Doraiswamy P Murali, Babyak Michael A, Hennig Therese, Trivedi Ranak, White William D, Mathew Joseph P, Newman Mark F, Blumenthal James A
Department of Psychiatry, Center for the Study of Aging, and Duke Heart Center, Duke University Medical Center, Durham, North Carolina, USA.
Psychopharmacol Bull. 2007;40(2):54-62.
To study the effect of donepezil in treating patients with cognitive decline following coronary artery bypass graft (CABG) surgery.
Forty-four patients, with at least a 0.5 SD decline at 1 year post-CABG on at least one cognitive domain compared to their pre-CABG baseline score, were randomized to treatment with donepezil (titrated to 10 mg daily) or placebo in a 12-week double-blind, single center, randomized study. A composite cognitive change score served as the primary outcome. Secondary outcome measures included tests of memory, attention, psychomotor speed, and executive function.
The composite cognitive outcome did not show significant treatment effects. Secondary measures varied in their sensitivity to donepezil effects with the largest effects seen on the Wechsler Visual Memory Scale-Delayed and Immediate recall tests. More than twice (52% vs. 22%) as many donepezil-treated patients showed a significant improvement compared with placebo patients on Delayed recall. Tests with weak effect sizes and minimal trends favoring donepezil were the Boston Naming and Digit Symbol. However, most of the other instruments (e.g., Digit Span, Trails B, and Controlled Word Association) showed no treatment benefits. More donepezil-treated than placebo-treated patients experienced diarrhea, but other adverse effects and safety measures did not differ between groups.
In the post-CABG mild cognitive decline setting, donepezil did not improve composite cognitive performance but improved some aspects of memory. Donepezil was well tolerated and had no significant effects on EKG parameters. Because of limitations such as small sample size and multiplicity of tests, these findings are preliminary but add to our knowledge of cholinergic effects in vascular mild cognitive decline.
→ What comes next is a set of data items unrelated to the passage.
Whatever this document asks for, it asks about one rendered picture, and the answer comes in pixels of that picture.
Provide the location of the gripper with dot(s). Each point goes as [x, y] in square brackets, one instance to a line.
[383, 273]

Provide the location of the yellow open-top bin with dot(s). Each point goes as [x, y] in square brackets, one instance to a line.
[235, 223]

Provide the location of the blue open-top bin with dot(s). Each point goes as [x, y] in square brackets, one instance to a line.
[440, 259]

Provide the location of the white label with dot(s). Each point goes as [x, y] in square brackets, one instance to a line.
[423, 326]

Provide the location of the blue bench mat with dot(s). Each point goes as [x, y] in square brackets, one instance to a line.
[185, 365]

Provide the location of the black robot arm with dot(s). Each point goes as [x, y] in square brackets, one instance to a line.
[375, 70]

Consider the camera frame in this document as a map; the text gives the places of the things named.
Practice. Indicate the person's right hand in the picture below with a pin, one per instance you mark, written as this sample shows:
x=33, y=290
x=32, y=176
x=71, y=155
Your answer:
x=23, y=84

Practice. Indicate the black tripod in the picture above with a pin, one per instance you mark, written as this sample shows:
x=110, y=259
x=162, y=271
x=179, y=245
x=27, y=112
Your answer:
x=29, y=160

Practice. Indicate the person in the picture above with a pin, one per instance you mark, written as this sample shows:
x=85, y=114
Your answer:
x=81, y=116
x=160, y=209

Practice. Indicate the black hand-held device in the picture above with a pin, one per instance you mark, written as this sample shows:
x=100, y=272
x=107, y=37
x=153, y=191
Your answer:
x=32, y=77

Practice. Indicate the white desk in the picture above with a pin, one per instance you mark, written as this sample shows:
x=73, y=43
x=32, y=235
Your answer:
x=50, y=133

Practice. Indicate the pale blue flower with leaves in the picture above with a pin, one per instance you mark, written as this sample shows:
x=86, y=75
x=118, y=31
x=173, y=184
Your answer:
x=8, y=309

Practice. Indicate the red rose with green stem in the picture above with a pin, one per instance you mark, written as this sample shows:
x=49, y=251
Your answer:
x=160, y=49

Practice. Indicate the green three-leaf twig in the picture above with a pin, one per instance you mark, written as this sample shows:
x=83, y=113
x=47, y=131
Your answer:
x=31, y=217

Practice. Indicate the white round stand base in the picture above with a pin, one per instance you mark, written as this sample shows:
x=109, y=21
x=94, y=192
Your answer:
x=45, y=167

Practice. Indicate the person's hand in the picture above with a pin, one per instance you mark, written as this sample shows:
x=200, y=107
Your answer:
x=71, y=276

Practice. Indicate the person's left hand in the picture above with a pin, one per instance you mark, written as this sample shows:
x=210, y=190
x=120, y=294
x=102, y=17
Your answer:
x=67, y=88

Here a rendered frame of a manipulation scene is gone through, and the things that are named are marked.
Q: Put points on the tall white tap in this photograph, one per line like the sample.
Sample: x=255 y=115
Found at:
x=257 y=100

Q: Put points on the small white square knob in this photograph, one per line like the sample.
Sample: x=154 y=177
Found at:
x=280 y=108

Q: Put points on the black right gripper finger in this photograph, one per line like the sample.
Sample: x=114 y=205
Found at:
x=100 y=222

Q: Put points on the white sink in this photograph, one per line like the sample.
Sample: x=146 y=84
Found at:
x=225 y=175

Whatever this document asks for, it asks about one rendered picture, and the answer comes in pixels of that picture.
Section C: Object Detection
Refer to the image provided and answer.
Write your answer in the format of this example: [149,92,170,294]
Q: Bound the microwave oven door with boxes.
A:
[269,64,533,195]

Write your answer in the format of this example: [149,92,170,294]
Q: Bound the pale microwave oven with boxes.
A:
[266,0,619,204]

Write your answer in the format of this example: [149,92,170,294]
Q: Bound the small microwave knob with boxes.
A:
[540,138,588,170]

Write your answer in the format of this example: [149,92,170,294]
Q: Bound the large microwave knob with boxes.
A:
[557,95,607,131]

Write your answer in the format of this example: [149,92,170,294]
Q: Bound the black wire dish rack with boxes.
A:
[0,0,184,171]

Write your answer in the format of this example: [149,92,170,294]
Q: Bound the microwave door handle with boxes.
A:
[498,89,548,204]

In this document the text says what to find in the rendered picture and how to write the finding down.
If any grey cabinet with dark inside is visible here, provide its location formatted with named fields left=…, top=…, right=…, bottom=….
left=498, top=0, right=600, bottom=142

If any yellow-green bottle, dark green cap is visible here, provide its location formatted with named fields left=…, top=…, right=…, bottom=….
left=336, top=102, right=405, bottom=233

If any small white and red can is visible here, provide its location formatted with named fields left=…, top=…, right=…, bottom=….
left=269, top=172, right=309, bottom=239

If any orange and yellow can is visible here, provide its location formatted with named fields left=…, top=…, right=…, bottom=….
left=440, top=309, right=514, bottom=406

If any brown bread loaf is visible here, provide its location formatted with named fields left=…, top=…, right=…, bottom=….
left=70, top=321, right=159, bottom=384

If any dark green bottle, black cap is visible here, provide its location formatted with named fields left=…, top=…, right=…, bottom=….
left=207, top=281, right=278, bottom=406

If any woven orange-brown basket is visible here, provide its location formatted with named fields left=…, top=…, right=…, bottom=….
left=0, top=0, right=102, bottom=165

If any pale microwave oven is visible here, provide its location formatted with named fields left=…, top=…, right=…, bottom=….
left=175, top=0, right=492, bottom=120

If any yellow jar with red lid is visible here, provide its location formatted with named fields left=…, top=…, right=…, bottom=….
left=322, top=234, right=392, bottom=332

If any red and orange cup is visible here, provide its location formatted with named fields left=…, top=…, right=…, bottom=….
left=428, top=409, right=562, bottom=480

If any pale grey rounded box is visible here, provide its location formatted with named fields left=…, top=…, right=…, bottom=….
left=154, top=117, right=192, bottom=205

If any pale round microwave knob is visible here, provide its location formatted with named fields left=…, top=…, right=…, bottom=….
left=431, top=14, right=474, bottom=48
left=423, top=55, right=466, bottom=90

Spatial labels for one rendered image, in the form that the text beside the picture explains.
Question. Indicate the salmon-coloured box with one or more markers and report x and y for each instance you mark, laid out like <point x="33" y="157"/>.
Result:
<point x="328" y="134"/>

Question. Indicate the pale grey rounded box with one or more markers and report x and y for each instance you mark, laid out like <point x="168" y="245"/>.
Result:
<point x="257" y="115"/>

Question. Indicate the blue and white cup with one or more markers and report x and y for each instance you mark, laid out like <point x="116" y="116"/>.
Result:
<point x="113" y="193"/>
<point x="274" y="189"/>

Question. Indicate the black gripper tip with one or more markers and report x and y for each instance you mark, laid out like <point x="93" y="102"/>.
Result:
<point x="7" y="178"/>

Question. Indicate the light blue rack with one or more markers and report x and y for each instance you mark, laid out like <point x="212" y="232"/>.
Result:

研究多奈哌齐治疗冠状动脉搭桥术(CABG)后认知功能下降患者的效果。
44例患者,与CABG术前基线评分相比,术后1年至少有一个认知领域下降至少0.5个标准差,在一项为期12周的双盲、单中心随机研究中,被随机分配接受多奈哌齐治疗(滴定至每日10 mg)或安慰剂治疗。复合认知变化评分作为主要结局。次要结局指标包括记忆、注意力、精神运动速度和执行功能测试。
复合认知结局未显示出显著的治疗效果。次要指标对多奈哌齐效应的敏感性各不相同,在韦氏视觉记忆量表延迟和即时回忆测试中观察到的效应最大。与安慰剂组相比,接受多奈哌齐治疗的患者在延迟回忆上有显著改善的人数是安慰剂组的两倍多(52%对22%)。效应量较弱且对多奈哌齐有利的趋势最小的测试是波士顿命名测试和数字符号测试。然而,大多数其他工具(如数字广度、连线测验B和受控词语联想)未显示出治疗益处。接受多奈哌齐治疗的患者比接受安慰剂治疗的患者腹泻更多,但两组之间的其他不良反应和安全指标没有差异。
在CABG术后轻度认知功能下降的情况下,多奈哌齐未改善复合认知表现,但改善了记忆的某些方面。多奈哌齐耐受性良好,对心电图参数无显著影响。由于样本量小和测试多样性等局限性,这些发现是初步的,但增加了我们对血管性轻度认知功能下降中胆碱能效应的认识。